JPMorgan Announces 2024 and 2025 Predictions for Gold Prices!

According to commodity analysts at JPMorgan, gold prices will continue to hold above $2,000 into the new year. The precious metal will benefit from additional interest rate cuts in 2024 as well as the return of investment demand.

Precious metals will partially lose the additional support provided by inflation!

cryptokoin.comAs you follow from , although gold prices remain above $2,000, they are having difficulty advancing. The investment bank still maintains its view that “our only structural uptrend forecast is for gold and silver.” However, precious metals are expected to lose some of the additional support provided by higher inflation.

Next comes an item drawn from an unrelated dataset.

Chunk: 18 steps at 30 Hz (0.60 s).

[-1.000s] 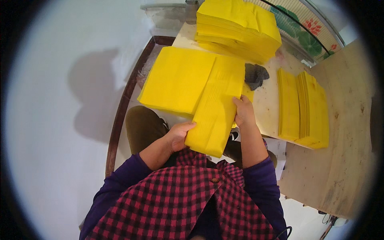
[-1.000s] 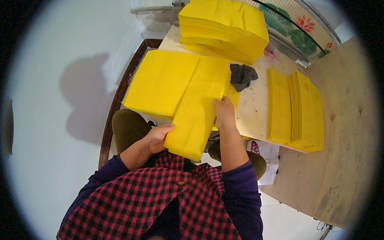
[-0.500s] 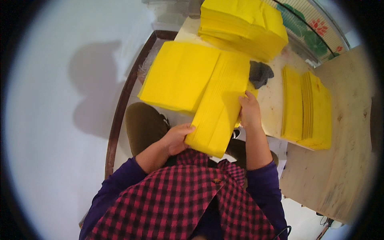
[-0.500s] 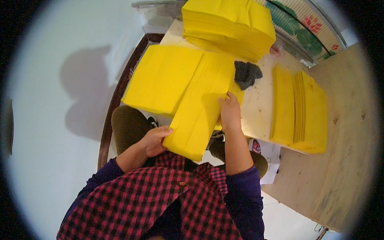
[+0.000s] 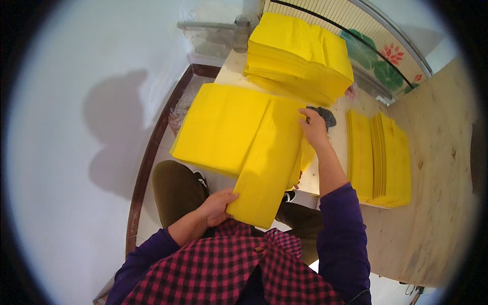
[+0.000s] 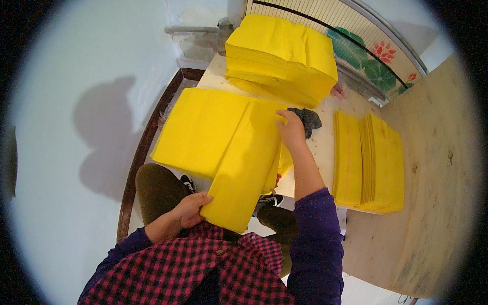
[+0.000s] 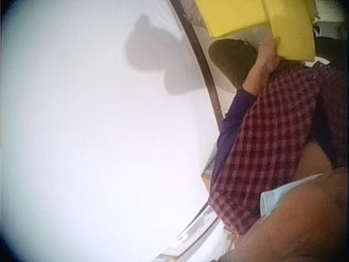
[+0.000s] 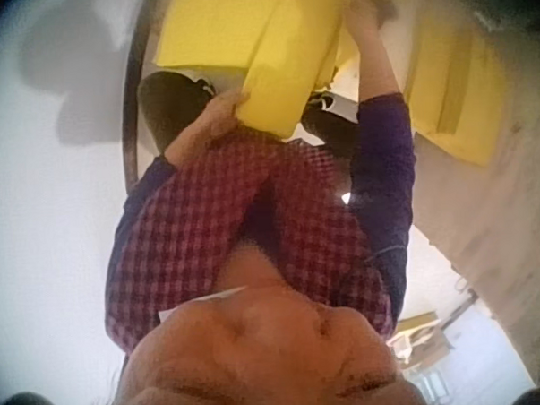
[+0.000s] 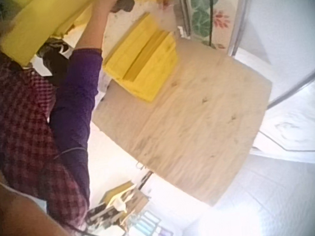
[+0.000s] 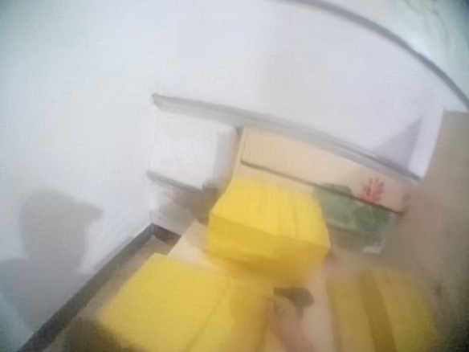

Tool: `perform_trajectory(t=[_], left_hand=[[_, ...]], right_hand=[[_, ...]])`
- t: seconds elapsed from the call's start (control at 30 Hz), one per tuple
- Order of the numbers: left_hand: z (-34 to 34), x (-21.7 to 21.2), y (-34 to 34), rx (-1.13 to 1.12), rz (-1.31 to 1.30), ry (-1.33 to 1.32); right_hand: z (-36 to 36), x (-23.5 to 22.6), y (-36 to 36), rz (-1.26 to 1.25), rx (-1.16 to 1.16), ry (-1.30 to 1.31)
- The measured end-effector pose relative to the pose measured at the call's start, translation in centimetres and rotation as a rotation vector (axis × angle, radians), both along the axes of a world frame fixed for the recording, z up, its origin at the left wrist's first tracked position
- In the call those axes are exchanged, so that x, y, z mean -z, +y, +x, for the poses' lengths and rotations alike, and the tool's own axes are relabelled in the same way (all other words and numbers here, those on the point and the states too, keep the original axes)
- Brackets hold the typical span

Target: The person sits on the floor and repeatedly folds large yellow sheets by hand, aligning edges and pressing creases. Folded sheets are stacked into a growing pile on the table.

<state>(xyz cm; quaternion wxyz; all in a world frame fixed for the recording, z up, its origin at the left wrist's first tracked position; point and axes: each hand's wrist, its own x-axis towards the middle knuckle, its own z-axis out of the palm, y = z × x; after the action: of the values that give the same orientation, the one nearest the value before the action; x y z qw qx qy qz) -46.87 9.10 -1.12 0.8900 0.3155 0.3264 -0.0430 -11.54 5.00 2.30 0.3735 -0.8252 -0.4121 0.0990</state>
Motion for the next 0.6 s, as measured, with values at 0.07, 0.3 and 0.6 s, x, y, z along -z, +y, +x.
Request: perform_trajectory(t=[0.07, 0.3, 0.6], left_hand=[[0.0, 0.0, 0.0, -0.002, -0.036, 0.017], [-0.6, 1.0, 0.2, -0.033, -0.073, -0.067], [-1.1, 1.7, 0.2, -0.030, -0.094, -0.032]], right_hand=[[0.4, -0.1, 1.3, -0.028, -0.092, -0.072], [1.8, 0.0, 5.1, -0.177, -0.419, -0.231], [2.9, -0.3, 8.3, -0.302, -0.738, -0.453]])
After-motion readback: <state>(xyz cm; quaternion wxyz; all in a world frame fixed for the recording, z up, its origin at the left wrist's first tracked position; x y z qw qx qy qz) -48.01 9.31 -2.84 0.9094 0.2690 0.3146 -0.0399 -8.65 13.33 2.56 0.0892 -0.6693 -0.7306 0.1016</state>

Natasha Kaneva, Head of Global Commodity Strategy at JPMorgan, makes the following assessment:

Commodities are unlikely to benefit from core inflation in 2024. Inflation needs to fall below 3%. So these, along with correct timing of the business cycle, are the two conditions required to initiate long positions. It will also make the industry’s outlook very tactical in 2024.

Economic and geopolitical uncertainties tend to be positive factors for gold, which is widely viewed as a safe-haven asset because it remains a reliable store of value. Gold prices have low correlation with other asset classes. Therefore, it is possible that it can act as insurance during periods of falling markets and geopolitical stress. A weaker dollar and lower interest rates also increase the appeal of non-yielding bullion. Analysts point out that the expectation that the Fed will cut interest rates played an important role in the recent price increase of gold, as it did in the last three interest rate cut cycles.

Gold’s performance in previous Fed rate cut cycles.

Gold prices will pull back before an breakout rally

“Among all metals, we have the highest confidence in a medium-term bullish forecast for both gold prices and silver prices through 2024 and into the first half of 2025,” said Gregory Shearer, Head of Base and Precious Metals Strategy at JPMorgan. But the timing of an introduction will continue to be critical,” he says. In this regard, Shearer makes the following statement:

At the moment gold still looks quite rich relative to underlying rates and foreign exchange (FX) fundamentals. It is also still vulnerable to another modest pullback in the near term as expectations for a Fed rate cut materialize sooner than we had anticipated.

Shearer adds that price pullbacks in the coming months should be considered as buying opportunities before an exit rally, which they expect to start in mid-24 as US GDP growth slows down.

Gold prices

Bets on Fed rate cuts and their effects

JPMorgan Research predicts that the Fed will cut 125 basis points in the second half of 2024. This figure is 25 basis points more than they predicted in the 2024 outlook they published last month. “Forecasts for gold prices are based on official Fed forecasts that call for core inflation to decline to 2.4% in 2024 and 2.2% in 2025 before returning to the 2% target in 2026,” analysts say.

Based on this updated economic outlook, JPMorgan estimates the US 10-year nominal yield will fall 30 bps from 3.95% at the end of Q1 to 3.65% at the end of 2024. It predicts that real returns will decline from 1.75% to 1.45% in the same time period. Shearer explains the impact of these predictions on gold prices as follows:

During this period, we think that the Fed’s interest rate cut cycle and falling US real yields will be the sole driving force behind gold’s breakout rally later in 2024. Gold’s inverse relationship with real yields has historically weakened during the Fed’s interest rate hike cycles, then strengthened again as yields fell during the transition to the interest rate cut cycle.

Gold prices

JPMorgan’s gold price predictions for 2024 and 2025

According to analysts, falling yields will push gold prices to new nominal highs in the second quarter of 2024. Thus, in the 4th quarter, gold will average $2,175. Analysts expect the three-month average peak to be $2,300 in the 3rd quarter of 2025. Additionally, analysts predict that central bank purchases will continue to support gold prices throughout 2024. They predict that positive net ETF flows will eventually return later in the year. Shearer says the following on this subject:

There is still room to increase reserves at some central banks as institutions seek to diversify their reserve holdings. Therefore, purchasing will remain structurally elevated compared to the late 2010s.

Gold prices

Meanwhile, analysts predict that increased investor appetite will also make a significant contribution to the 2024 gold price rally, after two years of declining ETF gold holdings and below-average net long positions on stock markets.